Uncertainty-aware fatigue-life prediction of additively manufactured Hastelloy X superalloy using a physics-informed probabilistic neural network

Microstructural inhomogeneity in additively manufactured (AM) components leads to uncertainty in their fatigue performance. While purely data-driven methods can only provide deterministic outcomes and lack physical interpretability. Furthermore, considering the dispersion of fatigue life, a probabilistic neural network framework integrating physical information, namely a physics-informed probabilistic neural network (PIPNN), is proposed for predicting the fatigue life of AM parts. The framework describes the dispersion of fatigue life in the parametric form of probability statistics. It incorporates physical laws and models to constrain neurons and loss function, enabling the network to learn deeper physical laws that align with the fatigue process, thus enhancing the interpretability and prediction reliability of the model.
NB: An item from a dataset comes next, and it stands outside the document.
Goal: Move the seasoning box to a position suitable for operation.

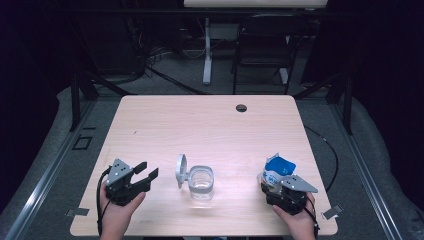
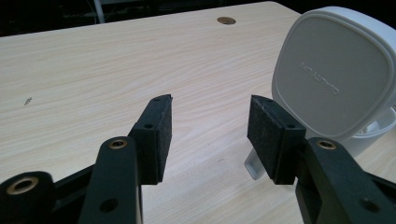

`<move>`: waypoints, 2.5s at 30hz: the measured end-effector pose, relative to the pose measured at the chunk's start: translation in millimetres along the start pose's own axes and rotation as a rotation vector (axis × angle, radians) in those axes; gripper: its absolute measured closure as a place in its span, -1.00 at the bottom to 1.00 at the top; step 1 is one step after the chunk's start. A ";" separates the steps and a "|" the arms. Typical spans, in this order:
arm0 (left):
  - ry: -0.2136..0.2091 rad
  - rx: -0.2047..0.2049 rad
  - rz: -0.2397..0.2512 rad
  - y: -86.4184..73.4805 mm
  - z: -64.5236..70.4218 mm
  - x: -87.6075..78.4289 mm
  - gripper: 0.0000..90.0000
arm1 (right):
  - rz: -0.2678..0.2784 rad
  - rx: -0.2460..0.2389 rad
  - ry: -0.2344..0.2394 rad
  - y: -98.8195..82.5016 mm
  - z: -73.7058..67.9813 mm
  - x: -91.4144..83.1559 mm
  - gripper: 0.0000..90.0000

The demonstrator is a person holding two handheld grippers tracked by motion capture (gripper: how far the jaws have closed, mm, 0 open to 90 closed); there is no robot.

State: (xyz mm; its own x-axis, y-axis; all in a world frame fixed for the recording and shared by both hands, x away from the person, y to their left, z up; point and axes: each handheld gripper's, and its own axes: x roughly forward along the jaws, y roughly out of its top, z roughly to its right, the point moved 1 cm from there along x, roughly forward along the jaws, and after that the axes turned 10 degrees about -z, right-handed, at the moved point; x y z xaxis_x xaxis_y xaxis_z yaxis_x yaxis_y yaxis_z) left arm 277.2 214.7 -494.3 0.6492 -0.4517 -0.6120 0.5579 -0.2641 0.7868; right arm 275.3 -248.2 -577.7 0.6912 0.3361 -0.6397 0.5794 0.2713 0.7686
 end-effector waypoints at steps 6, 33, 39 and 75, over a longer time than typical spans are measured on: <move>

Fatigue experiments were performed on Hastelloy X superalloy specimens fabricated using laser powder bed fusion, serving as the basis for validating and comparing the PIPNN model with a probabilistic neural network. The results indicate that PIPNN adeptly captures the heteroskedasticity of fatigue life and exhibits superior prediction accuracy and more reliable prediction performance in fatigue-life prediction. PIPNN offers a physically consistent method for fatigue-life prediction considering probabilistic statistics.

Automated summary

This study proposes a probabilistic neural network framework integrating physical information for predicting the fatigue life of additively manufactured components. The experimental results confirm that this framework can predict fatigue life more accurately and provide more reliable prediction performance.